As either the transitional stage to communism or legitimate socio-economic ends in its own right.
Forum rules: No one line posts please.
User avatar
By Cartertonian
#1596503
In one of his more pedantic moments, Ingliz corrected..
...etc., by the proletariat, and their administration or distribution in the interests of the proletariat.


I figure you have a point in leaping to correct Erebus and chuck in the 'p'-word. You're obviously being too subtle for me, so just in case there are others reading this who are equally as unable to grasp your point as I am, could you clarify why it was so important to you to do that...?
User avatar
By Potemkin
#1596507
I figure you have a point in leaping to correct Erebus and chuck in the 'p'-word. You're obviously being too subtle for me, so just in case there are others reading this who are equally as unable to grasp your point as I am, could you clarify why it was so important to you to do that...?

Ingliz has fetishised the class struggle and expects it to go on forever. This means he is unable to grasp the concept of a classless society, and his 'Communism' consists merely of inverting the present-day class hierarchy to put the proletariat on top. The idea that the historic mission of the proletariat might be to liquidate itself as a class is alien to him.
User avatar
By ingliz
#1596519
Socialism is class antagonistic - the historic mission of the proletariat is not to liquidate itself. The whole point of socialism is to liquidate the bourgeoisie as a class thereby liquidating the proletariat as a class in the process. As the bourgeoisie is the ruling class in the capitalist state the proletariat will be the ruling class in the socialist state.

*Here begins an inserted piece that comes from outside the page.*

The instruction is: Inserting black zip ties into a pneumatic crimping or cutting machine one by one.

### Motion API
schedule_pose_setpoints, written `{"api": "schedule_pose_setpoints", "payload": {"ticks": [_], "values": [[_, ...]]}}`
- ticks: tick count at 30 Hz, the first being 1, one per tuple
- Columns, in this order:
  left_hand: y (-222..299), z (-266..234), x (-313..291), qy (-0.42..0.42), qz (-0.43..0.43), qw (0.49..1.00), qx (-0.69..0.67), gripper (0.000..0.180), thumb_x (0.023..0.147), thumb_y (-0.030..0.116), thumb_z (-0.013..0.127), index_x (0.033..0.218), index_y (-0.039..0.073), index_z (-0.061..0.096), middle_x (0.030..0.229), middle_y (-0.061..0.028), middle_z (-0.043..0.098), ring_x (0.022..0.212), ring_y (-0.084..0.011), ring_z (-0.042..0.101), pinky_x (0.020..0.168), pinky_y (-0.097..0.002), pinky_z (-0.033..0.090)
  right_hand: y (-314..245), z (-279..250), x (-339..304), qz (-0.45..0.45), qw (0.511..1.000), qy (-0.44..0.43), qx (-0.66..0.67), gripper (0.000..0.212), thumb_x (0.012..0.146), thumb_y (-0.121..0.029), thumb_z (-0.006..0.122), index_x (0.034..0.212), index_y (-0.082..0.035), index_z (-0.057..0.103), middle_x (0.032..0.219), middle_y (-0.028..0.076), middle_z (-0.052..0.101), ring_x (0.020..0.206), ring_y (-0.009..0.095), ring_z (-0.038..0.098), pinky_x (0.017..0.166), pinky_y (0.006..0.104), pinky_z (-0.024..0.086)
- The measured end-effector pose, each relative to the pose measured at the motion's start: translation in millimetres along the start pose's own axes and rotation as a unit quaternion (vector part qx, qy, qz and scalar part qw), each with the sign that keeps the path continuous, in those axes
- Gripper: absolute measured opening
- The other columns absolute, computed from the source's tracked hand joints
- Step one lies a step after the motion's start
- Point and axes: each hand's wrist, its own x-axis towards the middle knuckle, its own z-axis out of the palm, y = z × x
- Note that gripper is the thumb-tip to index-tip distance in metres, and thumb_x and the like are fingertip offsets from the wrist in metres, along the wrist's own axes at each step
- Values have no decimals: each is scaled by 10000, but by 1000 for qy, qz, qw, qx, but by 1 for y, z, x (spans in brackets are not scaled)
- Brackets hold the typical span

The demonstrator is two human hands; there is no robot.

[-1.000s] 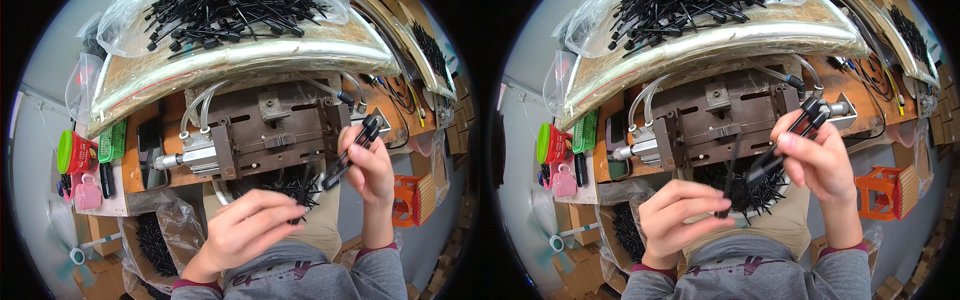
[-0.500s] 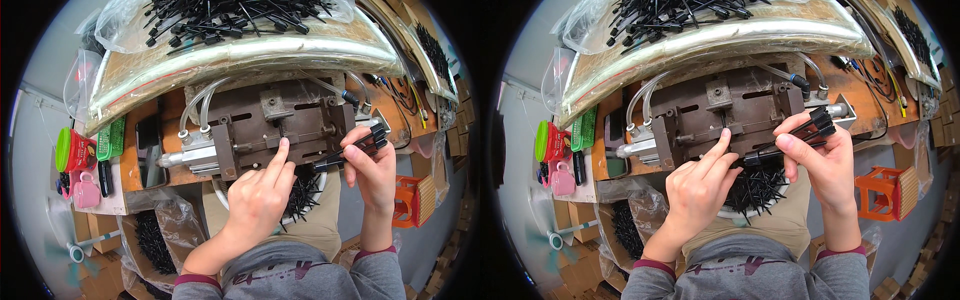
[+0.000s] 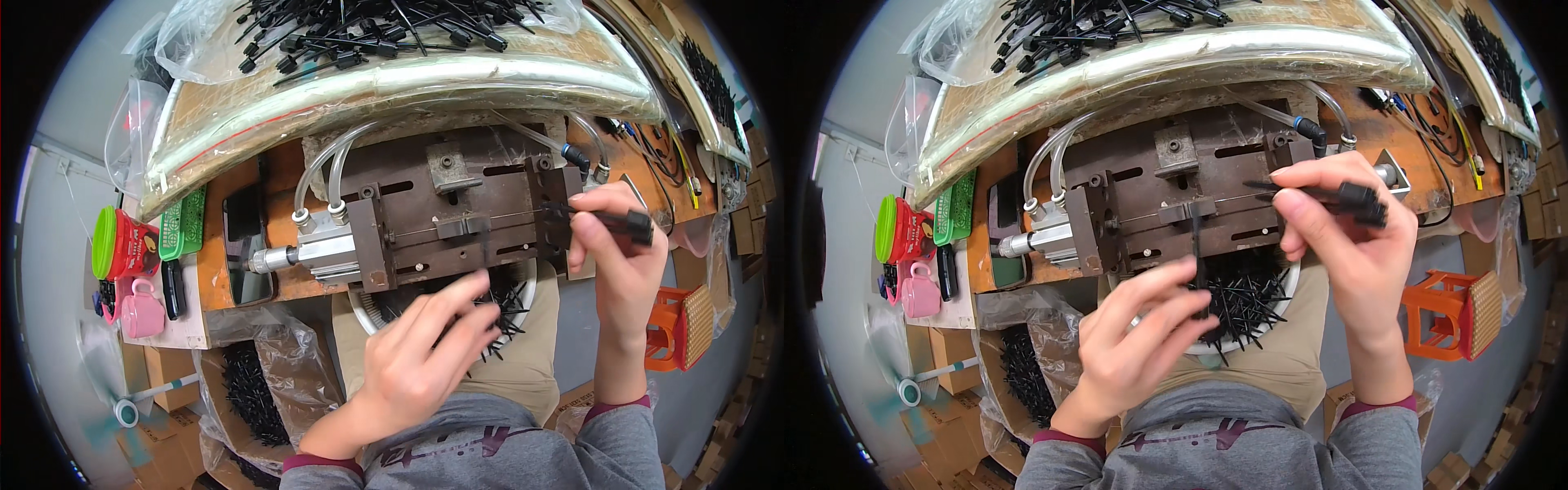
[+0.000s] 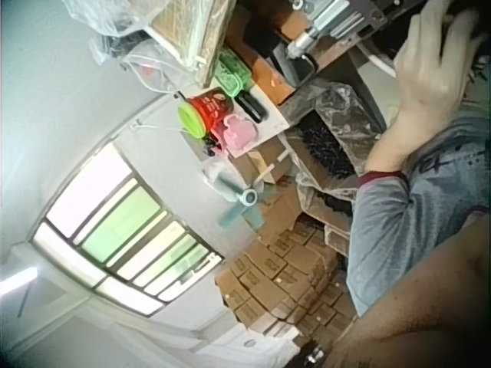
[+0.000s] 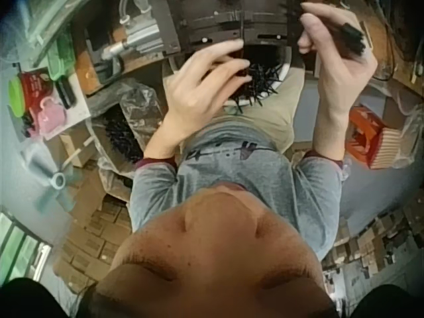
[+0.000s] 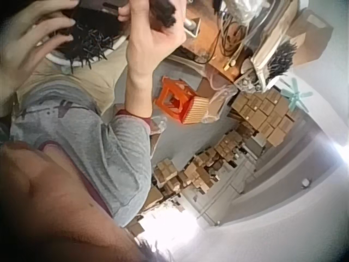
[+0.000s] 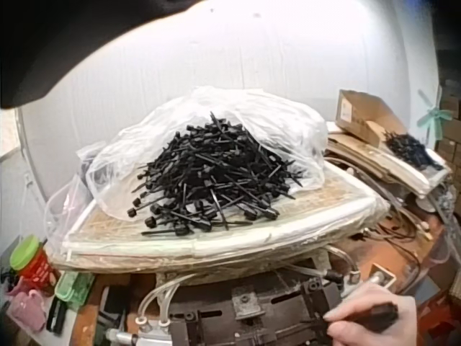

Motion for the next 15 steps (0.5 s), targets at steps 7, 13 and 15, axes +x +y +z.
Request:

ps. Communism isn't socialism

pps. The point of correcting Erebus was to show why, or at least why I thought, Potemkin disapproved of a Blanquist coup d'etat.
User avatar
By drose
#1596668
Socialism is direct control of the workers over the means of production. It is followed by collective ownership (NOT government ownership) over social institutions, such as education, health, welfare etc., as well as over the generation of credit.
By dixon76710
#1596743
What happens if the "workers" decide to be capitalist? I suspect this worker controled economy would be in name only, with a state that drastically regulates that control.
User avatar
By jaakko
#1596802
dixon76710 wrote:What happens if the "workers" decide to be capitalist?

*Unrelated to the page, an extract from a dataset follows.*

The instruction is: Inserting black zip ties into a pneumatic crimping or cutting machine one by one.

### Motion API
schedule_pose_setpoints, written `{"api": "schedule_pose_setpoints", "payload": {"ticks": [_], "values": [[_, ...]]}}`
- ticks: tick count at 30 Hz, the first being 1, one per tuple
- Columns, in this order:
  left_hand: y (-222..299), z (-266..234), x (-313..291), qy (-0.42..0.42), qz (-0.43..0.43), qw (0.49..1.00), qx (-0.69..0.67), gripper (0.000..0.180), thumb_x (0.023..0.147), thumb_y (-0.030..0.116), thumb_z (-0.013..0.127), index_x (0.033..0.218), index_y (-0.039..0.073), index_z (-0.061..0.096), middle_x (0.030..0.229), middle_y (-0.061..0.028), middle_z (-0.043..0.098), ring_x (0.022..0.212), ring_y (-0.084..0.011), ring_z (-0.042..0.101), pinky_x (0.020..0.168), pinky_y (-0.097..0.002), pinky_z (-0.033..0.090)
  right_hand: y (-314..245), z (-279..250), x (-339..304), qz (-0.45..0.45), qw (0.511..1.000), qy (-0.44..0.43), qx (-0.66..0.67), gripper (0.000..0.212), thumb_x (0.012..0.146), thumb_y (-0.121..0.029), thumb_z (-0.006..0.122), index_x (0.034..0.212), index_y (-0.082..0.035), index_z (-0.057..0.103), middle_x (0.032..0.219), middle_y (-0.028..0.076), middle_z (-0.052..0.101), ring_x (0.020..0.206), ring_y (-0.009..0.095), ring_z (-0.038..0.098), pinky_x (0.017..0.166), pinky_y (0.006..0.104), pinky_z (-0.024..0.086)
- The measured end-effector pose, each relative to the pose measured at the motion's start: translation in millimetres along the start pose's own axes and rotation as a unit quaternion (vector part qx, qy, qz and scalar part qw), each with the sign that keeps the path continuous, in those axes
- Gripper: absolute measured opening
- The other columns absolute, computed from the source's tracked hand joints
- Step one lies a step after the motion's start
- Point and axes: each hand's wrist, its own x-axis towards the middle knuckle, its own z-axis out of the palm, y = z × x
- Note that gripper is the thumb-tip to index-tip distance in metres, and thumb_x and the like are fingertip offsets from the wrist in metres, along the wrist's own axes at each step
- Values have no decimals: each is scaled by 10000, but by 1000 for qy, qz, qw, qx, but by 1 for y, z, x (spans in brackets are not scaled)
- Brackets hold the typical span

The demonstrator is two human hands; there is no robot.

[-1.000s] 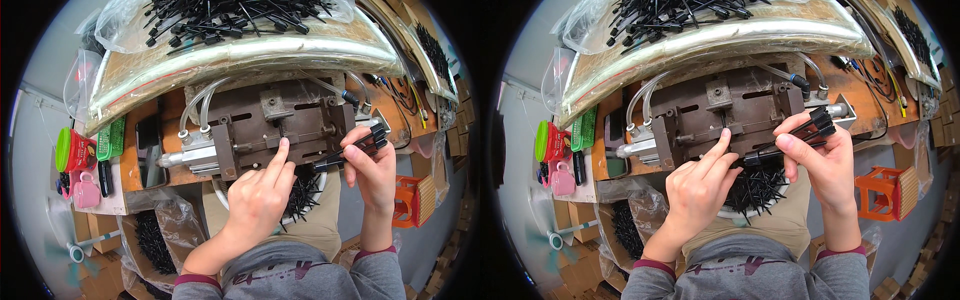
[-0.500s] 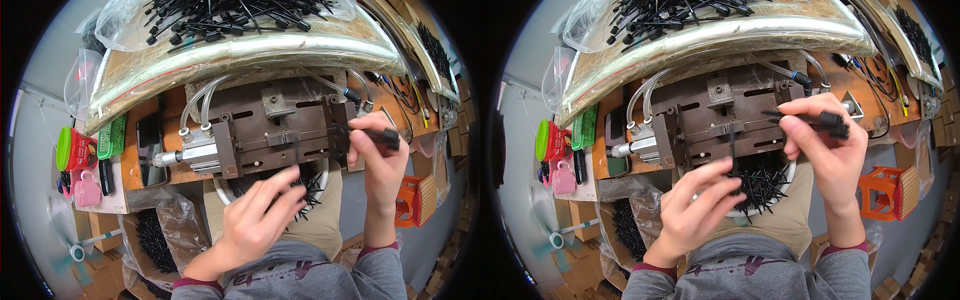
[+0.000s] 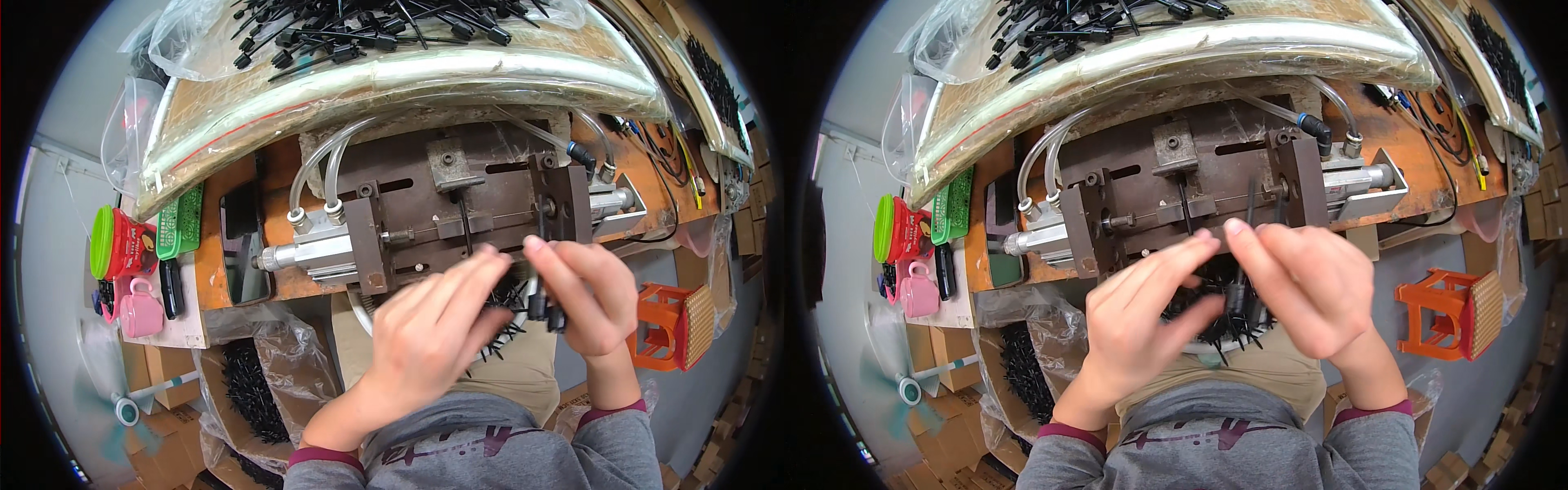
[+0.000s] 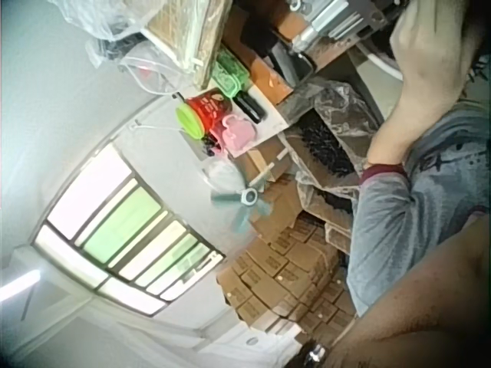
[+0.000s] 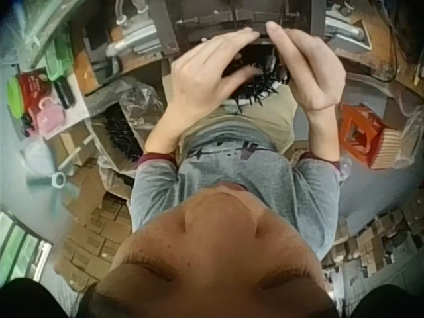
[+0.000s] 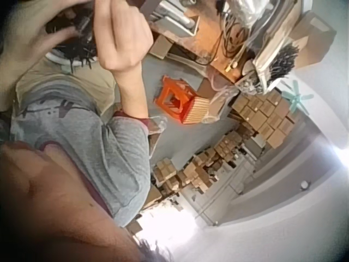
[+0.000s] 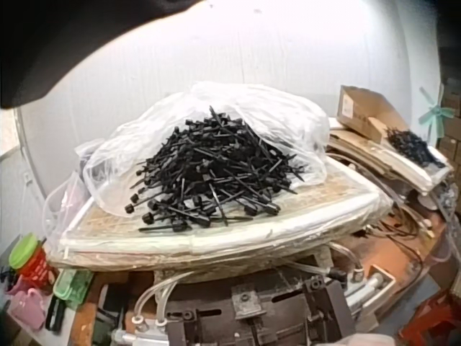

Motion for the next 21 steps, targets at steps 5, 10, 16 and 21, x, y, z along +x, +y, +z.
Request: {"api": "schedule_pose_setpoints", "payload": {"ticks": [5,10,16,21], "values": [[11,-11,-10,28,3,993,-113,387,679,-14,854,1045,8,728,1050,-159,729,846,-251,719,724,-323,591,-12,7,5,-25,999,-8,43,461,637,-85,675,1053,108,721,946,156,659,718,228,674,596,299,550],[-2,-1,-9,52,18,995,79,358,657,10,846,995,26,730,1099,-137,722,811,-260,709,727,-329,582,2,8,1,63,996,52,44,337,807,-87,773,1110,52,721,1109,174,690,914,276,705,739,327,588],[-13,16,-8,7,26,982,189,275,696,79,809,949,38,710,1269,-135,685,707,-194,700,630,-293,548,-5,-8,3,146,973,20,180,570,731,-241,885,1166,69,685,1208,208,669,1065,321,672,927,379,544],[-12,10,-4,-21,19,978,205,299,694,96,820,971,53,717,1265,-128,689,673,-195,696,611,-287,544,-11,1,-8,229,929,61,283,402,682,-67,894,1013,37,690,1221,214,667,1007,293,694,866,346,579]]}}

This is indeed what is likely to happen with the more profitable enterprises in a system built on the group ownership of the means of production by the workers. The growing economic interests of those with growing economic power will eventually overpower any "socialist" government regulation.

Replacing the capitalists' ownership with workers' ownership is actually the least imaginable step to eliminate capitalist exploitation, which it will but only temporarily. When workers take the capitalists' place, these working entrepreneurs will sooner or later find themselves as a petty-bourgeois stratum squeezed between a growing mass of labour reserve and those willing to hire them - the embryonic proletariat and bourgeoisie.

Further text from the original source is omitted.